◆ **What needs to be done**
Restate the listing below word for word. No picture belongs in the result.

◆ **Dataset content**

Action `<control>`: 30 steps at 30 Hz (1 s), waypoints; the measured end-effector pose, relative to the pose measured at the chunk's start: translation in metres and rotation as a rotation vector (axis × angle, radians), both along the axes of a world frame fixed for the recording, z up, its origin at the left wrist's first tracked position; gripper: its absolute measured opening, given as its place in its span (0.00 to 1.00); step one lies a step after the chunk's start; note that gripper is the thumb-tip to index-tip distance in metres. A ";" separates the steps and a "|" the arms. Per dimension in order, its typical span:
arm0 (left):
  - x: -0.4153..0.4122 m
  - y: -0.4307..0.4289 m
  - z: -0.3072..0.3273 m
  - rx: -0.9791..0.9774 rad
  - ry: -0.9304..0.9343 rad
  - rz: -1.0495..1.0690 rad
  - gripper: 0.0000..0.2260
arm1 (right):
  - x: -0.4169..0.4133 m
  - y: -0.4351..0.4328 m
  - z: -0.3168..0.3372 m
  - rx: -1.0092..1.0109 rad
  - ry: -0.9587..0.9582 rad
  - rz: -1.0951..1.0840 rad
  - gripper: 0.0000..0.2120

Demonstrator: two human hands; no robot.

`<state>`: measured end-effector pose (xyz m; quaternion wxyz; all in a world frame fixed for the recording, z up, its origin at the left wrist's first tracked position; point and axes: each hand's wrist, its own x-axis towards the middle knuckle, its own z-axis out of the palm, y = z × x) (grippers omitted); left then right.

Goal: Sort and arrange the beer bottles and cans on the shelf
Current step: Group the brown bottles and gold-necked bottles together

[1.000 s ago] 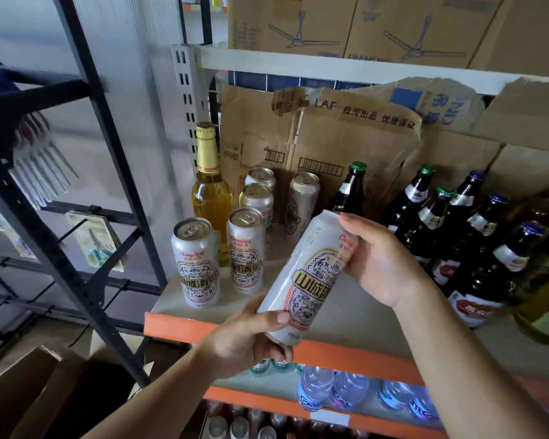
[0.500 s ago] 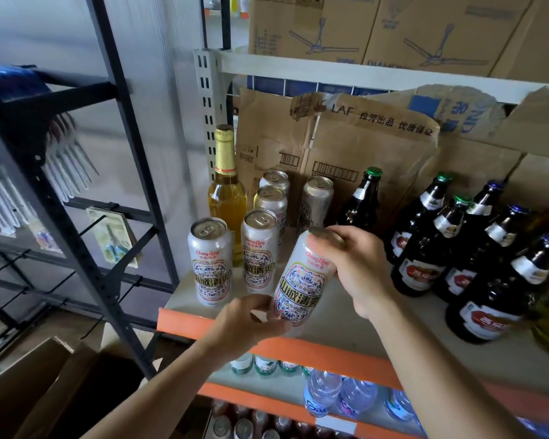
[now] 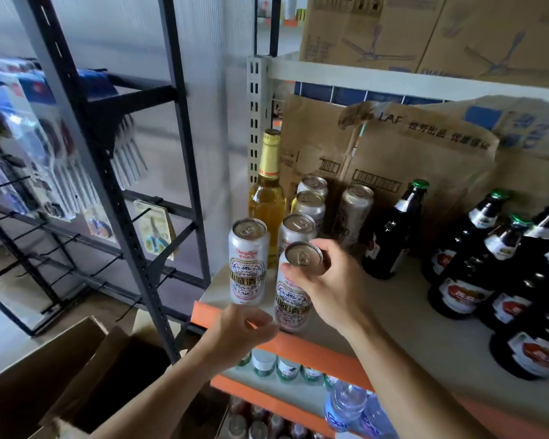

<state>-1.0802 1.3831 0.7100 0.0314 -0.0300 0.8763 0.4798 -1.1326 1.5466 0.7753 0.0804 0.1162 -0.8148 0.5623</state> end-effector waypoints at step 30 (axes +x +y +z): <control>-0.087 0.183 -0.032 -0.094 0.097 -0.137 0.09 | -0.030 0.191 -0.018 -0.107 -0.236 -0.318 0.10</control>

◆ **Response**
Action `<control>`: 30 steps at 30 Hz (1 s), waypoints; the measured end-effector pose, relative to the pose measured at the chunk's start: translation in metres and rotation as a rotation vector (axis × angle, radians), both along the axes of a world frame fixed for the recording, z up, its origin at the left wrist's first tracked position; gripper: its absolute measured opening, given as its place in its span (0.00 to 1.00); step one lies a step after the chunk's start; note that gripper is the thumb-tip to index-tip distance in metres. A ";" separates the steps and a "|" the arms. Per dimension in order, its typical span:
arm0 (left):
  - x: -0.4153..0.4122 m
  - y: -0.4307..0.4289 m
  - z: -0.3072..0.3273 m
  - rx: -0.9791..0.9774 rad
  - ry: -0.9304..0.9343 rad
  - rz: -1.0495..1.0690 rad
  - gripper: 0.0000..0.2260
arm1 (right):
  - x: -0.4169..0.4133 m
  - y: -0.4351..0.4328 m
  - z: -0.3168..0.3372 m
  - rx: -1.0092..1.0109 rad
  - ry: -0.9587..0.9582 rad
  - rz: -1.0951..1.0840 rad
  - gripper: 0.0000..0.2120

Demonstrator: two human hands; no robot.

`<state>`: measured end-effector pose (xyz m; quaternion wxyz; all in a world frame fixed for the recording, z up, its origin at the left wrist's first tracked position; point and axes: each hand's wrist, its own x-axis towards the middle knuckle, its own z-axis out of the palm, y = z × x) (grippers omitted); left then right.

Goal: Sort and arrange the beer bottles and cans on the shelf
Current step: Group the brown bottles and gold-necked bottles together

[1.000 s ago] 
[0.500 s ago] 
[now] 

<state>-1.0802 1.3831 0.7100 0.0314 -0.0300 0.8763 0.4798 -1.1326 1.5466 0.7753 0.0804 0.1162 -0.8148 0.5623</state> end-effector waypoints at step 30 (axes +x +y +z): <control>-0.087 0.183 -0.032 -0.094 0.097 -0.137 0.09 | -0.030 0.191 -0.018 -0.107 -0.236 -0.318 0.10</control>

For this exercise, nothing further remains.